Risultati deludenti per McDonald’s, la più grande catena di ristoranti al mondo, che sta per rivedere le proprie strategie industriali per tentare di riprendersi da uno scandalo alimentare in Cina e di contrastare una dura competizione negli Stati Uniti.
Il colosso a stelle e strisce ha chiuso il quarto trimestre fiscale con vendite same-store (ossia quelle nei punti vendita aperti almeno da un anno) in calo meno delle attese, compensando profitti e ricavi che invece sono scesi più delle stime. Negli ultimi tre mesi del 2014, il gigante dei fast food ha visto le vendite same-store diminuire dello 0,9% rispetto allo stesso periodo dell’anno precedente e quelle negli Stati Uniti scendere dell’1,7%.

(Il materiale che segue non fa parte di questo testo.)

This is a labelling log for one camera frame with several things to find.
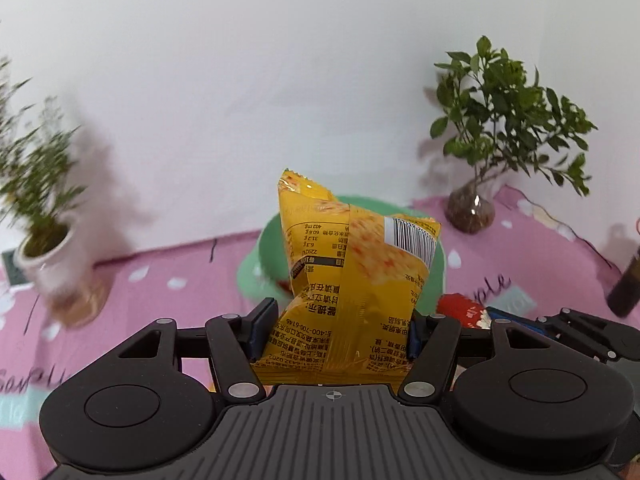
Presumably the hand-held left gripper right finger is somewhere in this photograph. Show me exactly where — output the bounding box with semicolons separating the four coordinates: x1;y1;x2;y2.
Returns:
397;310;544;406

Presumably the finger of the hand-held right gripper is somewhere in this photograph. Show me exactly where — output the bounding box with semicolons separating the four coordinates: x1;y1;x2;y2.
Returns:
536;308;640;364
486;306;551;337

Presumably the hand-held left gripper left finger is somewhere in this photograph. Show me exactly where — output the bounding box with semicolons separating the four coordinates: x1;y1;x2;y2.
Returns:
117;298;279;404

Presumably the large red white snack packet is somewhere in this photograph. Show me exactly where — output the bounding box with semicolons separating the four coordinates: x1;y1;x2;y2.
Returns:
436;293;494;331

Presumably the green plastic bowl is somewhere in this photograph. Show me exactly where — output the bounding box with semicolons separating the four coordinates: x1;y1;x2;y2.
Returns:
234;195;449;317

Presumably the yellow snack packet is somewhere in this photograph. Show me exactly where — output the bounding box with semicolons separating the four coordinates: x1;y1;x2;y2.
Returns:
248;168;444;387

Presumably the brown water bottle red cap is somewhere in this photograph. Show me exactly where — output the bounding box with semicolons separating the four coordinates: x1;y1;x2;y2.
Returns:
605;217;640;319

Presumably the pink printed tablecloth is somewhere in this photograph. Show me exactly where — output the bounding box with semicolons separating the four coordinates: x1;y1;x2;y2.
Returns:
0;184;640;480

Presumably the leafy plant in glass vase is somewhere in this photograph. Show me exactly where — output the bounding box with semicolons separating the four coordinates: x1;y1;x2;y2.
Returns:
429;35;599;234

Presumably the small plant in white cup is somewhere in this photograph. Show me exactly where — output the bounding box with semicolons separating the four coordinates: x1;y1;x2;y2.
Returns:
0;55;108;330

Entrambi i risultati si sono rivelati migliori delle previsioni ferme rispettivamente a -1,6% e -2%. Gli utili sono calati a 1,1 miliardi di dollari (pari a 1,13 dollari per azione) dagli 1,4 miliardi (pari a 1,40 dollari per azione) dell’anno prima. Giù del 7% i ricavi ammontati a 6,57 miliardi di dollari. Escludendo l’impatto dei tassi di cambio, il fatturato si è ridotto dell’1%. Gli analisti si aspettavano un utile per azione di 1,22 dollari su un giro d’affari di 6,69 miliardi di dollari.